A blood test to predict the likelihood of pregnancy complications may be in sight, after researchers reveal the discovery of a blood protein in expectant mothers that they say is a reliable indicator of pregnancy complications and poor fetal growth.
In the journal Nature Genetics, researchers reveal that a protein called DLK1 is important for providing energy to the developing fetus, and low levels of this protein in a mother’s blood during pregnancy may signal reduced fetal growth as a result of pregnancy complications.
Levels of DLK1 are known to be increased in the blood of rodents and humans during pregnancy, but according to the research team – including lead researcher Dr. Marika Charalambous from Queen Mary University of London in the United Kingdom – little is known about what the protein does.
With a view to finding out, Dr. Charalambous and colleagues conducted a series of experiments in pregnant mice and humans.
In pregnant mice, the researchers “knocked out” the DLK1 gene that encodes the DLK1 protein, allowing them to pinpoint the source of the protein and get a better understanding of its function.
The team found the DLK1 protein derives from the embryo, suggesting that blood levels of the protein may provide information about an embryo’s biological condition.
Further investigation revealed that deactivation of the DLK1 protein in pregnant mice halted a process known as ketosis in response to fasting.
The body usually uses glucose as its main form of energy. When glucose is unavailable – through a low-carbohydrate diet or fasting, for example – ketosis kicks in. This involves the burning of the body’s fat stores in order to meet cells’ energy needs.
Their finding, the researchers say, suggests that the DLK1 protein is important for providing energy to a developing fetus, and subsequently, fetal growth.
Additionally, the researchers found that reduced DLK1 protein levels in the blood of pregnant mice were associated with lower fetal mass.
For the second part of the study, Dr. Charalambous and colleagues teamed up with researchers from the U.K.’s University of Cambridge to assess whether DLK1 levels in the blood of pregnant women may be associated with fetal health.
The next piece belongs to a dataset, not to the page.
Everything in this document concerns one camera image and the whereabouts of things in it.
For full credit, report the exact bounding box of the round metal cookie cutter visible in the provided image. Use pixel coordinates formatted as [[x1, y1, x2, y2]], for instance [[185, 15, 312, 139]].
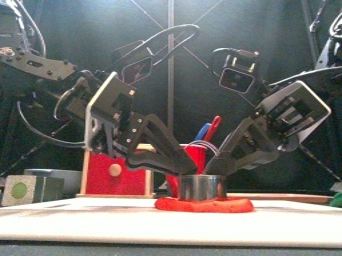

The team assessed the blood samples – taken at around 36 weeks of pregnancy – and pregnancy outcomes of 129 first-time mothers.
The researchers found that mothers with low blood levels of the DLK1 protein were more likely to have infants that were small for gestational age (SGA) than those with higher DLK1 protein levels.
Further study revealed that lower DLK1 levels in expectant mothers were associated with reduced fetal growth, which was due to restricted blood flow through the umbilical cord and other pregnancy complications.
Overall, the researchers say their findings suggest that blood DLK1 protein levels may be an accurate indicator of pregnancy complications among expectant mothers.
“It’s incredibly important to start developing tests that can give an obstetrician much more information on the pregnancy before delivery, so that they can intervene before complications come to crisis point.
Measuring DLK1 levels in the mother’s blood could be a reliable and noninvasive way of predicting whether there are likely to be complications, especially those that cause reduced nutrient supply to the baby. In those instances, you really need to get the baby out quickly, so women could opt to have an early elective delivery.”
Dr. Marika Charalambous
While these new findings are no doubt promising, the researchers note that further clinical studies are needed to better understand the diagnostic potential of DLK1 for pregnancy complications.